Non ti fare fottere dalla nostalgia, dimenticaci tutti.

Se non resisti e torni indietro, non venirmi a trovare, non ti faccio entrare a casa mia."

Queste parole le diceva Alfredo (Philippe Noiret) al giovane Totò in Nuovo cinema paradiso, pellicola premio Oscar di Giuseppe Tornatore.

Anche il protagonista del nuovo film di Xavier Dolan, Louis, compie la stessa scelta: abbandonare la sua famiglia per questioni artistiche. Se nel film di Tornatore, il protagonista diventa un cineasta di successo, qui invece abbiamo un affermato drammaturgo di teatro. Inoltre Louis, per non farsi mancare niente, è gay. Come lo stesso regista e il francese Jean-Luc Lagarce (morto di AIDS nel 1995), l'autore della piece teatrale da cui Dolan ha trovato ispirazione per il film.

A differenza di Totò (che tornerà in Sicilia solo per il funerale di Alfredo ormai adulto), Louis decide di tornare dopo 12 anni per comunicare ai parenti che sta morendo. Lo sanno solo lui e gli spettatori, gli altri sono ignari della cosa. Così si imbarca sul primo aereo. L'inizio del film è un vortice di situazioni parallele: il 34enne Louis (Gaspard Ulliel che interpreta l'alter ego del regista), durante il viaggio in taxi, vede le trasformazioni di un posto dove ha vissuto per molto tempo.

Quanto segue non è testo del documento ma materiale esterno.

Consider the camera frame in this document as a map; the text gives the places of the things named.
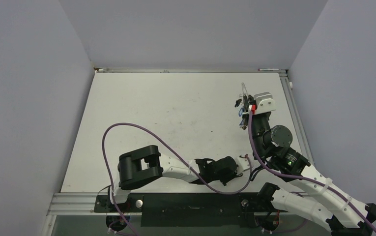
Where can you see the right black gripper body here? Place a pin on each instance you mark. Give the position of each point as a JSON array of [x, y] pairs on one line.
[[260, 125]]

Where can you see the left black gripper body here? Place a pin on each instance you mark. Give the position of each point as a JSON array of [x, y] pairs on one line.
[[226, 178]]

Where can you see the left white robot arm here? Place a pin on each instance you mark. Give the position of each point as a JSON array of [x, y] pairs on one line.
[[141, 167]]

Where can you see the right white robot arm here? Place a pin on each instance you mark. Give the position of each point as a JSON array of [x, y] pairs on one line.
[[326, 204]]

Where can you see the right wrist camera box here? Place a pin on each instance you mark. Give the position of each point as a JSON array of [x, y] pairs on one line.
[[262, 103]]

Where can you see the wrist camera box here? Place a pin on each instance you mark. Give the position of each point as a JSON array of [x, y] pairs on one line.
[[262, 103], [242, 164]]

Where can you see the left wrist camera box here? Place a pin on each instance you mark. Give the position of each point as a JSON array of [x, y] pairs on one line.
[[242, 164]]

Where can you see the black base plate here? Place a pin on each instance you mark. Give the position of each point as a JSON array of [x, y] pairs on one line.
[[190, 209]]

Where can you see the aluminium table frame rail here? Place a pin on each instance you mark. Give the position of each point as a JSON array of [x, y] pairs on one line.
[[300, 142]]

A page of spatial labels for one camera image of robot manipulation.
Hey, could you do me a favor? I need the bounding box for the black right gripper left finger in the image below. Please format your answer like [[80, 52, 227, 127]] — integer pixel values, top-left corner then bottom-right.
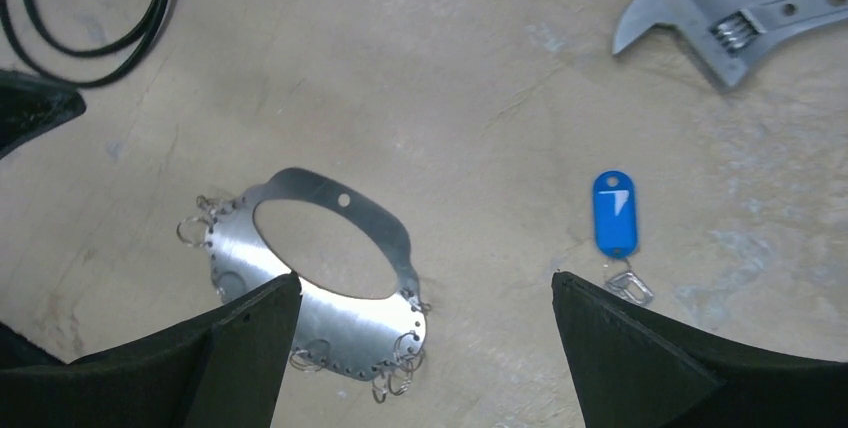
[[1, 274, 301, 427]]

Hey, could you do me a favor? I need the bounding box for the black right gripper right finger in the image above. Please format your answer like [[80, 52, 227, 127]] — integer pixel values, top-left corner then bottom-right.
[[552, 272, 847, 427]]

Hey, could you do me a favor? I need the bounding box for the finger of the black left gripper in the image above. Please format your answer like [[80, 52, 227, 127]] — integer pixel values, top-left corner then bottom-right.
[[1, 69, 87, 158]]

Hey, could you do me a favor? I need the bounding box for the blue key tag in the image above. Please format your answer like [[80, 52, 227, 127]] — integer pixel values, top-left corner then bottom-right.
[[592, 170, 639, 259]]

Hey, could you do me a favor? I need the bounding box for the black coiled cable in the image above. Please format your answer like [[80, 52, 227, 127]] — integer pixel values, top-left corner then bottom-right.
[[0, 0, 176, 90]]

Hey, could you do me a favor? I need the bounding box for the red handled adjustable wrench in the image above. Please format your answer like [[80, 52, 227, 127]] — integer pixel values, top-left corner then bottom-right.
[[611, 0, 847, 92]]

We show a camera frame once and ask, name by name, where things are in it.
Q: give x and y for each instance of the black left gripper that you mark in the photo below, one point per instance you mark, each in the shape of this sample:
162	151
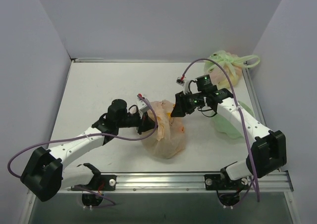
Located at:
142	124

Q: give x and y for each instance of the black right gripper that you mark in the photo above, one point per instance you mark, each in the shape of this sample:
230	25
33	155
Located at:
183	104

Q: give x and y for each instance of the translucent orange banana-print bag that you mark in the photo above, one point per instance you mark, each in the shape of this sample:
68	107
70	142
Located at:
169	139

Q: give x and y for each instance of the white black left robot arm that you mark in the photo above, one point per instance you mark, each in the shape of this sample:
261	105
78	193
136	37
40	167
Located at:
44	173

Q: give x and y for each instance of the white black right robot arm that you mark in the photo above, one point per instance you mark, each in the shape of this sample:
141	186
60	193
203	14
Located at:
266	148

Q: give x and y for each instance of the tied green bag of fruit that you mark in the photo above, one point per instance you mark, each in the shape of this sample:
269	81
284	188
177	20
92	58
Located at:
232	64

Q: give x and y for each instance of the pale green scalloped plate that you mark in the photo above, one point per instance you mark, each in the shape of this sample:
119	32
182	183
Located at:
222	125

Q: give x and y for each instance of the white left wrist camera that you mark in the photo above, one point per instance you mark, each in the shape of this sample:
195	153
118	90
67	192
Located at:
143	105

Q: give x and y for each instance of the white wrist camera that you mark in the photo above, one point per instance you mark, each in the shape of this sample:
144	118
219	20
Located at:
185	83
143	105

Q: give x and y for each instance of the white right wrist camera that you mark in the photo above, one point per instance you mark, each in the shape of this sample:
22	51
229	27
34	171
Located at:
185	83

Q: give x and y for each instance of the aluminium table edge rail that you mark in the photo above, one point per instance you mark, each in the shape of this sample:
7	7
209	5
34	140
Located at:
158	180

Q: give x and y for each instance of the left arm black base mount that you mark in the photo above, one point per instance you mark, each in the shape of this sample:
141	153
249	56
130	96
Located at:
103	182

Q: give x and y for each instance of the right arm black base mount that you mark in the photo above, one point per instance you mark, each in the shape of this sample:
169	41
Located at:
216	181

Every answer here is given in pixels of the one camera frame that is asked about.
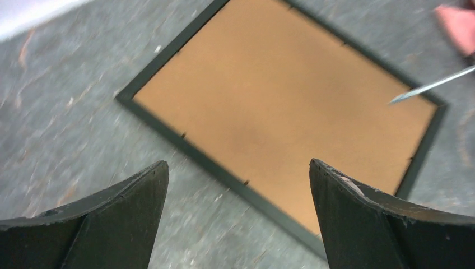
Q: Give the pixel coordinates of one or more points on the pink cloth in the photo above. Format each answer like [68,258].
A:
[458,24]

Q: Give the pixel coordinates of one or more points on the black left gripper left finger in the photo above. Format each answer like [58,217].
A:
[112,228]

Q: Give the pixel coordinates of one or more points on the yellow handled screwdriver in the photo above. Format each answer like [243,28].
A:
[427,87]

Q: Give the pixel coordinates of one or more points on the black picture frame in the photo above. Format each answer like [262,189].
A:
[253,90]

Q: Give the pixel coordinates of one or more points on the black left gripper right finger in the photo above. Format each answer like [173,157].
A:
[363,227]

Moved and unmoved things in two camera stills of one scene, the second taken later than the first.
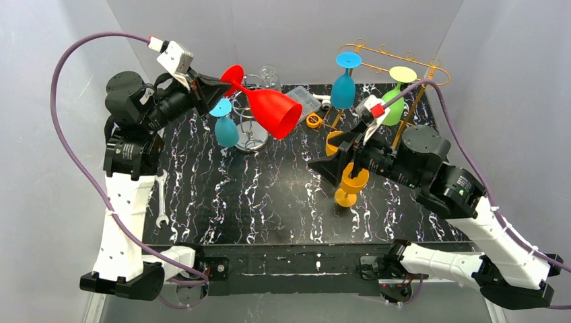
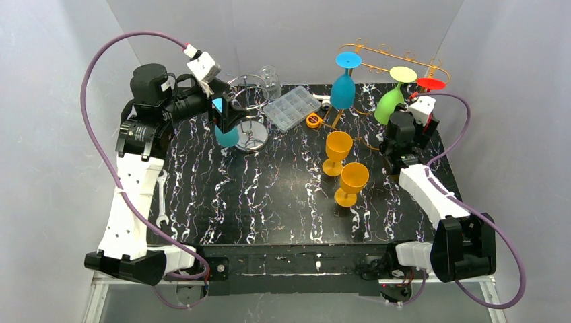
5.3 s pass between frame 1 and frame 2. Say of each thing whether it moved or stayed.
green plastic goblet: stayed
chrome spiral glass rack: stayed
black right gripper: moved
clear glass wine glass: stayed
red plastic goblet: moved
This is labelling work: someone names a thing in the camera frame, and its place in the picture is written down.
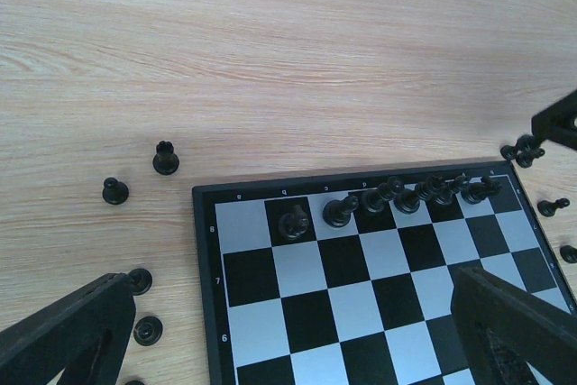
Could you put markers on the black and white chessboard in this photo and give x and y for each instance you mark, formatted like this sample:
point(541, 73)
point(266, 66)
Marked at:
point(368, 303)

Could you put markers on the black king piece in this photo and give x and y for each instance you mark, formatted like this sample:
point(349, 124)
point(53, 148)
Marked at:
point(374, 200)

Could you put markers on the black bishop piece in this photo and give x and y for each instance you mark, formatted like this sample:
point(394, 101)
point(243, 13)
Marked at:
point(337, 213)

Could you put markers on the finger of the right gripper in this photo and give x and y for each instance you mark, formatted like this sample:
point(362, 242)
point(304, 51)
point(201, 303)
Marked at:
point(557, 122)

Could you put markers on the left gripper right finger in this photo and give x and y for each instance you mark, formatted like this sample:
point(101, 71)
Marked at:
point(506, 332)

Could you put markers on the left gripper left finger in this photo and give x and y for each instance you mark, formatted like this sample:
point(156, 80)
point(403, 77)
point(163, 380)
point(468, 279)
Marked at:
point(79, 339)

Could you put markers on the black knight piece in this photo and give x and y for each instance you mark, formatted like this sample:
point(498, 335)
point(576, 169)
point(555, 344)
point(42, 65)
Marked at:
point(294, 223)

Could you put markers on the black queen piece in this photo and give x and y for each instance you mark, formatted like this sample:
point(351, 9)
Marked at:
point(408, 201)

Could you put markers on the black rook piece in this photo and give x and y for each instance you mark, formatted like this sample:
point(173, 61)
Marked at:
point(165, 161)

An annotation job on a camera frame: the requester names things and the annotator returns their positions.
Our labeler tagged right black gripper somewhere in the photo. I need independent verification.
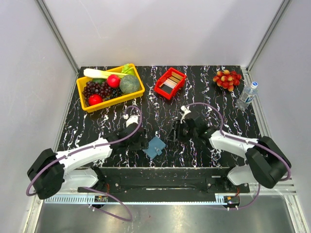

Intanto a casa fervono i preparativi: la svitata madre (Nathalie Baye), stratruccata, sta preparando un ricco pranzo e si sta asciugando disperatamente lo smalto blu con il phon, la sorella Suzanne (Lea Seydoux) litiga con il rancoroso fratello maggiore, Antoine (Vincent Cassel), e ammira Louis perchè è andato via di casa. Insieme a loro, a dare una mano in cucina c'è anche la moglie di quest'ultimo, "l'estranea" Catherine (Marion Cotillard).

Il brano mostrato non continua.